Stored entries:
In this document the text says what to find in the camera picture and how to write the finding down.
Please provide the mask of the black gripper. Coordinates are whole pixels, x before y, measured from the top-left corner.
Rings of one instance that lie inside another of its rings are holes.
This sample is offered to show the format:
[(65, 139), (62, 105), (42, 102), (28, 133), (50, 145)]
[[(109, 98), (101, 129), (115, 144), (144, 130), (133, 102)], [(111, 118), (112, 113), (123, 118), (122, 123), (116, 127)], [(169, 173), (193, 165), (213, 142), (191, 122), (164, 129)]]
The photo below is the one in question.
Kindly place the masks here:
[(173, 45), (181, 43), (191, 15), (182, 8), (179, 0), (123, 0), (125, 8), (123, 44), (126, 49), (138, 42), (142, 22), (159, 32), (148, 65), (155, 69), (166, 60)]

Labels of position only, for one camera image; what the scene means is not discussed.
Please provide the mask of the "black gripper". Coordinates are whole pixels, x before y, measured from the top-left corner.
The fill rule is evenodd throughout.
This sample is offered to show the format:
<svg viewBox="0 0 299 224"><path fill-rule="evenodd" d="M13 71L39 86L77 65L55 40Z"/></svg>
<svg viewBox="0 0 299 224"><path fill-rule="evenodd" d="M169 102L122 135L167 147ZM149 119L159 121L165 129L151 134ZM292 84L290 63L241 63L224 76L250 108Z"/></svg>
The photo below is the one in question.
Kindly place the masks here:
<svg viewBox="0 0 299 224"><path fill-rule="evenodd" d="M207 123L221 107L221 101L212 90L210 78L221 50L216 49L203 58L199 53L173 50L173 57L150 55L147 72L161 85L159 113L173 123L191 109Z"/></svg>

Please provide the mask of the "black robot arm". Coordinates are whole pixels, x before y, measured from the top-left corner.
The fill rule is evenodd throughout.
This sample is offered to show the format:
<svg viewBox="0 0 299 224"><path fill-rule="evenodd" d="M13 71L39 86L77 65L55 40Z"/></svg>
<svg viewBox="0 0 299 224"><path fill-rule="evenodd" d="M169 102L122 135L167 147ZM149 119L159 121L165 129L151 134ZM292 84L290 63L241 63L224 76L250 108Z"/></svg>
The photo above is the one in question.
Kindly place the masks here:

What you should do:
Go through the entries and filter for lines holding the word "corner"; copy each match.

Solution below:
Please provide the mask of the black gripper. Coordinates are whole pixels, x before y, measured from the top-left corner.
Please provide the mask of the "black gripper". Coordinates are whole pixels, x before y, measured from the top-left corner.
Please provide the mask of the "black robot arm". Coordinates are whole pixels, x before y, measured from the top-left corner.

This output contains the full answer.